WHAT THE EXERCISE ASKS: From the line with "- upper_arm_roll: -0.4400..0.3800" through the line with "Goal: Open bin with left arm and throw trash", repeat the entries verbatim, both end lines included, and add nothing.

Data items:
┏━━

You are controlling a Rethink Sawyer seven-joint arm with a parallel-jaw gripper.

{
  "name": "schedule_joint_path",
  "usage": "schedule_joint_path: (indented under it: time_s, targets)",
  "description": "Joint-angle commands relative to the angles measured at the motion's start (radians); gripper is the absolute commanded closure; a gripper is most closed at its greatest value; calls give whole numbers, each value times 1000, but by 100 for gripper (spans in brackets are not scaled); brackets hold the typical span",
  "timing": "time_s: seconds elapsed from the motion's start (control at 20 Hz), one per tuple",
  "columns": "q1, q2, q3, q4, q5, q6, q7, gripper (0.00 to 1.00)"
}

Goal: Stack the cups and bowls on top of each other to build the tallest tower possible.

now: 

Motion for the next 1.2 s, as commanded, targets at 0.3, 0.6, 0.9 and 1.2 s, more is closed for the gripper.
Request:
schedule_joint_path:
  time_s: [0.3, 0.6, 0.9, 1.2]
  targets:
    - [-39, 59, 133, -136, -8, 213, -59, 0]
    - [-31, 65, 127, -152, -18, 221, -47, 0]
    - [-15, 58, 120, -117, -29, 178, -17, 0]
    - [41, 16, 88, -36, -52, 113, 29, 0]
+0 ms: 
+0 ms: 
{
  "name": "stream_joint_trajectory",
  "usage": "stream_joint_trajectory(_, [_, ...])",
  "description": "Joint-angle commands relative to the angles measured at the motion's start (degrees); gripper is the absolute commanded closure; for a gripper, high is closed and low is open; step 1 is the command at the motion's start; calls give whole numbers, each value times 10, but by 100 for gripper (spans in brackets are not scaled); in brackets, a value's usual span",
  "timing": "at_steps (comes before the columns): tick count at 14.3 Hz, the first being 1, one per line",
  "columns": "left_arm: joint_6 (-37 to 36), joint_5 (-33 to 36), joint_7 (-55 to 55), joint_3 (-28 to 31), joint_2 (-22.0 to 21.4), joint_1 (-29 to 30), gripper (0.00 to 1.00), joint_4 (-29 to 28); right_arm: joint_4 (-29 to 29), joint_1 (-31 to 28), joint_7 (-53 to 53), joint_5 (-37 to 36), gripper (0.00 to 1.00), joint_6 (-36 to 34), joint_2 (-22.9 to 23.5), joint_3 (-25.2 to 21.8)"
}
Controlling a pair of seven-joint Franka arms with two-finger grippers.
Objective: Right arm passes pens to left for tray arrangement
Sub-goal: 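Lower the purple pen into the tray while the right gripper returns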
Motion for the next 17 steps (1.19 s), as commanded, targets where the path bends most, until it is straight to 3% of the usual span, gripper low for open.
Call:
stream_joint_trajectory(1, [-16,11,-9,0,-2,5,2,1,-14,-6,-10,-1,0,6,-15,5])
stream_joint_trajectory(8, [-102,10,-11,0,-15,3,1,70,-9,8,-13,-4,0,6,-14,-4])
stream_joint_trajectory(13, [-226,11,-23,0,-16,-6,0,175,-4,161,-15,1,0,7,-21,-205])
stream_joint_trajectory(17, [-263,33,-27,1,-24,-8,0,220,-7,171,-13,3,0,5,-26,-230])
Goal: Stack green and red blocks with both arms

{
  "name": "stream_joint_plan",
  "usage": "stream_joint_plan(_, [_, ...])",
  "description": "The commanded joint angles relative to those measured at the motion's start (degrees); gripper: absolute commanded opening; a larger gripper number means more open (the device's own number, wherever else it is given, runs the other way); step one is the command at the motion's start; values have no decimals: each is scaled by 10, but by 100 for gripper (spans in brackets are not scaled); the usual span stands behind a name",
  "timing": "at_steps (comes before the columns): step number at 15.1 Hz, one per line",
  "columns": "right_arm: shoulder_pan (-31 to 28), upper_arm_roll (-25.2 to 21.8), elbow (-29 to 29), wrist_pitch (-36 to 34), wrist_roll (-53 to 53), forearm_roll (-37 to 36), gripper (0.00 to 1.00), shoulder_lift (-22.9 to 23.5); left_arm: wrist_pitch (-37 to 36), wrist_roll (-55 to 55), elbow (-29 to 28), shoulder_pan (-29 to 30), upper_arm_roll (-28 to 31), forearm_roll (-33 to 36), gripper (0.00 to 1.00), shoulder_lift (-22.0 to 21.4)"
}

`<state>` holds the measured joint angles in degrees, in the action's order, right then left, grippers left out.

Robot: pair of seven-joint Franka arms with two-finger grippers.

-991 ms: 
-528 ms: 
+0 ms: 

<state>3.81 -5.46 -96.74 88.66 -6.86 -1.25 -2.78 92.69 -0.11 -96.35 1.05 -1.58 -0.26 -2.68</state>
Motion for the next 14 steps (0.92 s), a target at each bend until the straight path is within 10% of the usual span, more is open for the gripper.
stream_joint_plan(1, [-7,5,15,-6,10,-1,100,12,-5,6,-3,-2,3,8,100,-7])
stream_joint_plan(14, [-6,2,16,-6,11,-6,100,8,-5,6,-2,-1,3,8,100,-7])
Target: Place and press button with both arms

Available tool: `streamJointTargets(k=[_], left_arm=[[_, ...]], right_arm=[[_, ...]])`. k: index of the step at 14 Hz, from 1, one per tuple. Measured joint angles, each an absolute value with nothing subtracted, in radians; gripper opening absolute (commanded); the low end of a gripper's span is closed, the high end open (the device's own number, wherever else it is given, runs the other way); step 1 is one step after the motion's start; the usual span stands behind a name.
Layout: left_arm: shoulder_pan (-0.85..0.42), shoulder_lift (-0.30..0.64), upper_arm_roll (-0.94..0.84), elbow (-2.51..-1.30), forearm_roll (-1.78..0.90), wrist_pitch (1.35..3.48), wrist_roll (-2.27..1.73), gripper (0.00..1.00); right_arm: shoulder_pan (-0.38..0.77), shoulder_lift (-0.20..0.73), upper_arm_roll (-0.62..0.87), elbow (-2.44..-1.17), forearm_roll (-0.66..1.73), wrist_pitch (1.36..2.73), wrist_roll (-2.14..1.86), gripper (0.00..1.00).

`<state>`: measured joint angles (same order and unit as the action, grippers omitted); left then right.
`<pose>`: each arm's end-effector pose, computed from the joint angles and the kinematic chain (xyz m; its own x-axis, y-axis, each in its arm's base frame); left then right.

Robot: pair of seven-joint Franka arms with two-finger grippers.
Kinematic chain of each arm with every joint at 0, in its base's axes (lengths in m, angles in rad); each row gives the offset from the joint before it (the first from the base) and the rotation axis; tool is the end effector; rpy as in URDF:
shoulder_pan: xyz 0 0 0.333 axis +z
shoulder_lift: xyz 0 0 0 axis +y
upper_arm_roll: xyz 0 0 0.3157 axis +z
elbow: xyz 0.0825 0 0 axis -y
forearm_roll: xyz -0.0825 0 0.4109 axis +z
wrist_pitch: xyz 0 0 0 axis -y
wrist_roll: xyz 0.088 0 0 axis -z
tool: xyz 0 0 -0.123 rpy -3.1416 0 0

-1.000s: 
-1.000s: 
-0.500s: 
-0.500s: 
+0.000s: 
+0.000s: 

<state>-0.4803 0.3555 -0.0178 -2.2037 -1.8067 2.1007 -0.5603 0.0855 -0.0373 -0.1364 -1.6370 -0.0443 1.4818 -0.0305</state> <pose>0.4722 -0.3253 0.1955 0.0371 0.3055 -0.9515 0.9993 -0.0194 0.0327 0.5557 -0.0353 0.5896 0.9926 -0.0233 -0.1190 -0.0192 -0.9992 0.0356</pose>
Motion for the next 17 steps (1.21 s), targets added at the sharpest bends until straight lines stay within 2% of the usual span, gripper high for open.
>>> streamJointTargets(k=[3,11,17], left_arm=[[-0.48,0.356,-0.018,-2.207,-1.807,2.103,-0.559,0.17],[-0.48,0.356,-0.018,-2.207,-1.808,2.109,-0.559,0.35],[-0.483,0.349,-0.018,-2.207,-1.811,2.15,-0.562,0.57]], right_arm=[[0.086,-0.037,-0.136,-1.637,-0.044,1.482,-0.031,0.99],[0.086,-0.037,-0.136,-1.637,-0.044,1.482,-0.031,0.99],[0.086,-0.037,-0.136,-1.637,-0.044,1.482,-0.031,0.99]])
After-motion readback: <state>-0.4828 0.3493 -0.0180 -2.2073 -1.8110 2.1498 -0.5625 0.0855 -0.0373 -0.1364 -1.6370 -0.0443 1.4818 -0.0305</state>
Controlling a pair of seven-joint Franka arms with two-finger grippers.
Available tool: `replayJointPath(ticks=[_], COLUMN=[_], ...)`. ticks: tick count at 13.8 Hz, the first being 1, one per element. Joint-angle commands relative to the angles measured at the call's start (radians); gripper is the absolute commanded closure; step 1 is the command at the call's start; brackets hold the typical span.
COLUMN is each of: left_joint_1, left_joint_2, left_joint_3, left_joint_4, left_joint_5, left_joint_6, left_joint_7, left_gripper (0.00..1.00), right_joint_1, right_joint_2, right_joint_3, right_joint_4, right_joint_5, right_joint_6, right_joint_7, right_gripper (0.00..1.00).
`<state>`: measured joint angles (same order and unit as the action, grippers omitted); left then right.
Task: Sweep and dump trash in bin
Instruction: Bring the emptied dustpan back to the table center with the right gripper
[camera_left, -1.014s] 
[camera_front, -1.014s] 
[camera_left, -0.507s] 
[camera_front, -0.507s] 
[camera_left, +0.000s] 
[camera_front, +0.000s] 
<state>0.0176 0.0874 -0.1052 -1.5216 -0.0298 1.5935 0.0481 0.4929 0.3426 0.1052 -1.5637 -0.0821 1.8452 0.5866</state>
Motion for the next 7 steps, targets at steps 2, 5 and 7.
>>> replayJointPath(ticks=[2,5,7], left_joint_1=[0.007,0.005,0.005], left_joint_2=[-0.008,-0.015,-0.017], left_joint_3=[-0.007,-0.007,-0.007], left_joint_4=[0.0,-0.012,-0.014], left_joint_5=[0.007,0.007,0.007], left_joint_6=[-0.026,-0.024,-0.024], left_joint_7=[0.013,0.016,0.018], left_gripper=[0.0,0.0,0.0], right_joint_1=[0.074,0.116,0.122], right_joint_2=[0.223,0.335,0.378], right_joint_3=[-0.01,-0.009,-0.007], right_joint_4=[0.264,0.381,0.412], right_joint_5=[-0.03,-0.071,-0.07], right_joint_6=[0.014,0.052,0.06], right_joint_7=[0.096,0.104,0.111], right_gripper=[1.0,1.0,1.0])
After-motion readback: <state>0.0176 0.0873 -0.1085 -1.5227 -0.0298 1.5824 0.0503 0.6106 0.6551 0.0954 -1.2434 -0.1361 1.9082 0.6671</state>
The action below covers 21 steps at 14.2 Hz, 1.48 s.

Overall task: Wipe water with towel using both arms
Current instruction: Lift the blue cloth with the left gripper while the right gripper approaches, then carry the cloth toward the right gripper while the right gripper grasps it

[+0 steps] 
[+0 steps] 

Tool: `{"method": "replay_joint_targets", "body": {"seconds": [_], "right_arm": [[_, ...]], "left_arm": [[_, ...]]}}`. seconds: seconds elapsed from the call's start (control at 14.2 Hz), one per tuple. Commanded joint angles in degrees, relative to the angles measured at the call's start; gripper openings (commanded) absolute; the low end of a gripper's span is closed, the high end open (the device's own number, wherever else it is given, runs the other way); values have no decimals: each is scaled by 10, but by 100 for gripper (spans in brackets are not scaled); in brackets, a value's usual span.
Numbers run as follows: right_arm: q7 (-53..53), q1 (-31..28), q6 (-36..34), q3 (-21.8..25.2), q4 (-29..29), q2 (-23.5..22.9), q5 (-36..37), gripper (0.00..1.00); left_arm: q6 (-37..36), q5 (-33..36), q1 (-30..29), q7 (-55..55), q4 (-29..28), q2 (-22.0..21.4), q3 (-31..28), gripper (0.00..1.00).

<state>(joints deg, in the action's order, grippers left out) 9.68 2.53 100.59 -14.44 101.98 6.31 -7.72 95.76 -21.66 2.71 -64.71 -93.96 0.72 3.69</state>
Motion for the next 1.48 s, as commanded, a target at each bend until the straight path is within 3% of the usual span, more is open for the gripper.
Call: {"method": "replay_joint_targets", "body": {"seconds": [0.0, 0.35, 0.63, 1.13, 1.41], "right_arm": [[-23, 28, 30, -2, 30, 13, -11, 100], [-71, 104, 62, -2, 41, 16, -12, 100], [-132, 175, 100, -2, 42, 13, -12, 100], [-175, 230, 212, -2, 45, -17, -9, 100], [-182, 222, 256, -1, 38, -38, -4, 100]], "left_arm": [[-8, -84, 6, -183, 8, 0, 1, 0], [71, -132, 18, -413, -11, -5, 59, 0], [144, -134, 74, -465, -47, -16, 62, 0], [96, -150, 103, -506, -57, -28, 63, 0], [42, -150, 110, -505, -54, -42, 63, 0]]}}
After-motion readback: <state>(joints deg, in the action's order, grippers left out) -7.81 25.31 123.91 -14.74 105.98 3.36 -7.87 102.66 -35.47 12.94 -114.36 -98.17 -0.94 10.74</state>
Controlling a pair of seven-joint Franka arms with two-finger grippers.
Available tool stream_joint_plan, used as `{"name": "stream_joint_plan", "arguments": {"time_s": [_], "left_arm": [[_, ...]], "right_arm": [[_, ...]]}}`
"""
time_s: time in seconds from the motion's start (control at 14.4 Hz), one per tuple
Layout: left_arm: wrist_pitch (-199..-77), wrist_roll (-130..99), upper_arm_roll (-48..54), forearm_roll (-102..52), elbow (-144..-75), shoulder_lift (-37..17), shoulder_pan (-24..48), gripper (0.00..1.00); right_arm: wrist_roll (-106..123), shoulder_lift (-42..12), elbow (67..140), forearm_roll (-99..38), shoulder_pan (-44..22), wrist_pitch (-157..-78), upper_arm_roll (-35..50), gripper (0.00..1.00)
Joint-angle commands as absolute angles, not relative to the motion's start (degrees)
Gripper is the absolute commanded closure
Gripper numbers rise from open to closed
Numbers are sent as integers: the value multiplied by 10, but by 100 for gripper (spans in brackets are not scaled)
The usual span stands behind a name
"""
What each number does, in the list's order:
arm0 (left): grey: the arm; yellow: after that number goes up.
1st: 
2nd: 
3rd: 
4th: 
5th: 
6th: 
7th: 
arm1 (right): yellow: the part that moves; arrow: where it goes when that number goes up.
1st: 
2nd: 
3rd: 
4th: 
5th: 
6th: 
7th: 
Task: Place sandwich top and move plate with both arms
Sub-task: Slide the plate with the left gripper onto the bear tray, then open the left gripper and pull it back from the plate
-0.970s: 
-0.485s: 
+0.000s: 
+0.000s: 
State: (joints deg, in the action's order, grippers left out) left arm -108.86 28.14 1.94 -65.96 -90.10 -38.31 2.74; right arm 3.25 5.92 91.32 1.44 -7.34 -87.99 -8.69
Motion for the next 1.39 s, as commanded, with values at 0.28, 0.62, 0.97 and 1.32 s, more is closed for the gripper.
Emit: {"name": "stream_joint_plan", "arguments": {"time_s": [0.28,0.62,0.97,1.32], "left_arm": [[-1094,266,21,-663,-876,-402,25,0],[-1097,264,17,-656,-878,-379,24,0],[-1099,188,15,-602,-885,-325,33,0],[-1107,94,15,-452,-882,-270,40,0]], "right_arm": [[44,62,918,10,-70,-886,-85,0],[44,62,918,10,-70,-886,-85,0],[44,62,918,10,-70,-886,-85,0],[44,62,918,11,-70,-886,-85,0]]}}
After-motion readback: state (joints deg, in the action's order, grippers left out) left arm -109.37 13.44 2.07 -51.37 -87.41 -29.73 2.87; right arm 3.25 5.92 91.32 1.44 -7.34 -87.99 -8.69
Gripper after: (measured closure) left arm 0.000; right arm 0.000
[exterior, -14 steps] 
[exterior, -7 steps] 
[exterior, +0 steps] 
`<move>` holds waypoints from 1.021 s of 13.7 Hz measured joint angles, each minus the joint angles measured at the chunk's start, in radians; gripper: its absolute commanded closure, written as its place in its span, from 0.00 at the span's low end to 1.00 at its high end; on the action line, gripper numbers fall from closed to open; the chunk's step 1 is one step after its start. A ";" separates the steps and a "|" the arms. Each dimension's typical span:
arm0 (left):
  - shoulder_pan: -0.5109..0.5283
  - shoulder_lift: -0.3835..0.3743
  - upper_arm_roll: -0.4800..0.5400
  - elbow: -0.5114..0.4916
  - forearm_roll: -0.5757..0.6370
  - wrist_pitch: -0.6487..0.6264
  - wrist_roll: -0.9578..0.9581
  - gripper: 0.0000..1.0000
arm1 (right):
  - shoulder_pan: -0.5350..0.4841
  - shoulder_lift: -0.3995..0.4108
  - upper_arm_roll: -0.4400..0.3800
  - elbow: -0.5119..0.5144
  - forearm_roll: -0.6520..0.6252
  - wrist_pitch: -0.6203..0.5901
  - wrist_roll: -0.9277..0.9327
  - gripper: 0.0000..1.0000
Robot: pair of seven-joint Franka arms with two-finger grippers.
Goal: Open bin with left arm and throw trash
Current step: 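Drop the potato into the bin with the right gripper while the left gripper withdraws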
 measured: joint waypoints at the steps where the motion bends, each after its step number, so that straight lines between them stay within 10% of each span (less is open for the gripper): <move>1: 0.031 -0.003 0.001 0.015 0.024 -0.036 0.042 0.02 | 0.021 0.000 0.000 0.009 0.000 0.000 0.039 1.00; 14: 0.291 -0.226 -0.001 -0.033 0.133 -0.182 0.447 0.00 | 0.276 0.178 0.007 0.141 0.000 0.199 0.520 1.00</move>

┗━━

THE ANSWER:
  - upper_arm_roll: -0.4400..0.3800
  - elbow: -0.5119..0.5144
  - forearm_roll: -0.6520..0.6252
  - wrist_pitch: -0.6203..0.5901
  - wrist_roll: -0.9277..0.9327
  - gripper: 0.0000..1.0000
Robot: pair of seven-joint Franka arms with two-finger grippers.
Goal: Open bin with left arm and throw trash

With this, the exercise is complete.